More than 20,000 Mexican troops and federal police are engaged in a multi-front war with the private armies of rival drug lords, a conflict that is being waged most fiercely along the 2,000-mile length of the U.S.-Mexico border. The proximity of the violence has drawn in the Bush administration, which has proposed a $500 million annual aid package to help President Felipe Calderon combat what a Government Accountability Office report estimates is Mexico's $23 billion a year drug trade.

A total of more than 4,800 Mexicans were slain in 2006 and 2007, making the murder rate in each of those years twice that of 2005. Law enforcement officials and journalists, politicians and peasants have been gunned down in the wave of violence, which includes mass executions, such as the five people whose bodies were found on a ranch outside Tijuana this month.

Like the increasing number of Mexicans heading over the border in fear, the violence itself is spilling into the United States, where a Border Patrol agent was recently killed while chasing suspected traffickers.

Drawing on firepower, savage intimidation and cash, the cartels have come to control key parts of the border, securing smuggling routes for 90 percent of the cocaine flowing into the United States, according to the State Department. At the same time, Mexican soldiers roam streets in armored personnel carriers, attack helicopters patrol the skies, and boats ply the coastal waters.

...

More than 1,900 miles southeast of Tijuana, the city of Reynosa stretches along the Rio Grande across from south Texas. This is Gulf cartel country, a region dominated by the cartel's private army, Los Zetas. Their arsenal befits a military brigade, exceeding those of some Mexican army units.

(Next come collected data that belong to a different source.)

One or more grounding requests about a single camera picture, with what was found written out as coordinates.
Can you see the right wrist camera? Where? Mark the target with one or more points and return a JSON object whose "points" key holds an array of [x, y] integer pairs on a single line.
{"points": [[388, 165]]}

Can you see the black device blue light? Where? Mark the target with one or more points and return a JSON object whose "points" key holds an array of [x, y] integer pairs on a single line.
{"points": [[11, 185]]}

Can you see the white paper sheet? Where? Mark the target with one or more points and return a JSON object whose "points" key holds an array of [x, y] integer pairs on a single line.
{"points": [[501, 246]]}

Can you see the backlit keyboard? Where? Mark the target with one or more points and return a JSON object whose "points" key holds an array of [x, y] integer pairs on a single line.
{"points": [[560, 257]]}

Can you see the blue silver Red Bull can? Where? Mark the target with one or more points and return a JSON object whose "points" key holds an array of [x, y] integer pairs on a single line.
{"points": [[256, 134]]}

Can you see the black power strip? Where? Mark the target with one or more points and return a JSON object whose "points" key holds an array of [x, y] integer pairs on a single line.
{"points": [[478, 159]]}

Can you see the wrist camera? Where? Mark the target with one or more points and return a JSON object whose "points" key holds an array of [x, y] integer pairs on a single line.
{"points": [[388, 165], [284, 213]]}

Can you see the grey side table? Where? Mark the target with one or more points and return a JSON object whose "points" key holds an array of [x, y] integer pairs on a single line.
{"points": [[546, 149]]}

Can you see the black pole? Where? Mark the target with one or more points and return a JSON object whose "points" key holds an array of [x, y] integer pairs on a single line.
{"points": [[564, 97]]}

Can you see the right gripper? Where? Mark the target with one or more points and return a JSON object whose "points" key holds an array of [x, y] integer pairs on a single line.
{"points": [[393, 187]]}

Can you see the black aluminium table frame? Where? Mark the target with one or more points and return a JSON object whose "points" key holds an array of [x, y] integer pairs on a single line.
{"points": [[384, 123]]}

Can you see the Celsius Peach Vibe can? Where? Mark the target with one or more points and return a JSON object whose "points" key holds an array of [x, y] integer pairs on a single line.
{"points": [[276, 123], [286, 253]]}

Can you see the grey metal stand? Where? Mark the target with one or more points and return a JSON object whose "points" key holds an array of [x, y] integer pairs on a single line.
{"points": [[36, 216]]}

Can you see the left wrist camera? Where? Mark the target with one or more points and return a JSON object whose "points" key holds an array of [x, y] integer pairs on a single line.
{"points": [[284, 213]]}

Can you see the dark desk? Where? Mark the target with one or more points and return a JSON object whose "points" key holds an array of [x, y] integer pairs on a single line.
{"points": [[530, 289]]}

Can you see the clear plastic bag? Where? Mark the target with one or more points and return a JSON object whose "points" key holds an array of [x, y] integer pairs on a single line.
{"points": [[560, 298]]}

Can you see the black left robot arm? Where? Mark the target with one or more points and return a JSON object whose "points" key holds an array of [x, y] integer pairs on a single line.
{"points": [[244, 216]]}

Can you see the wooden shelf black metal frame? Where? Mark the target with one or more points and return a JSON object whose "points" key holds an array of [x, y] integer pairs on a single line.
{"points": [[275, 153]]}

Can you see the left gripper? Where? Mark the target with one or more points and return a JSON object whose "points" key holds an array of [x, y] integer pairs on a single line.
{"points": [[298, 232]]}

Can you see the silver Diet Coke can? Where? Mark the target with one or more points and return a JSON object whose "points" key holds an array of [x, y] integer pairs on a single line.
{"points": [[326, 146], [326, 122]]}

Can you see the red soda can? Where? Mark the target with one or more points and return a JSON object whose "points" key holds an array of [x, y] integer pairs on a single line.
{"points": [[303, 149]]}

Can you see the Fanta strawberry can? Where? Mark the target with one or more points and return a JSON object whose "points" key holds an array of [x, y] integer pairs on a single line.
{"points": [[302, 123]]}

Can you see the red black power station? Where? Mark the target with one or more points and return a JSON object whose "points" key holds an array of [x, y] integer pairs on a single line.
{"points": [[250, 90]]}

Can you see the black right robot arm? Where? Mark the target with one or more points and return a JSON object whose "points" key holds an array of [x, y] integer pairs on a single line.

Led by Heriberto Lazcano Lazcano, Los Zetas are a highly disciplined mercenary squad composed of former elite Mexican troops, including officers trained by the U.S. military before they deserted. The group has become an obsession of Calderon's administration, which has sent more than a thousand troops to Reynosa and neighboring cities.

...

In Tijuana, Ciudad Juarez and Nuevo Laredo, the growing Sinaloa cartel is fighting rivals over smuggling routes. But in Reynosa, police say, only Mexican soldiers threaten the Gulf cartel's control.

To prepare for battle, Los Zetas have stocked safe houses with antitank weapons, assault rifles, grenades and other heavy weapons, including some that Mexican law enforcement authorities believe once belonged to the U.S. Army.

...


There is much more. This is a long story on the drug insurgency along our border with Mexico. It is in our interest to help Calderon and Mexico win this war. I have been posting on this war near our border for years now and others are finally taking notice on a comprehensive basis. I think it is another reason why border enforcement has become so important.

The LA Times reports that Mexican officials have uncovered a mass grave near Juarez (across from El Paso) containing the remains of 33 people. This is very Saddam like work by the drug insurgents.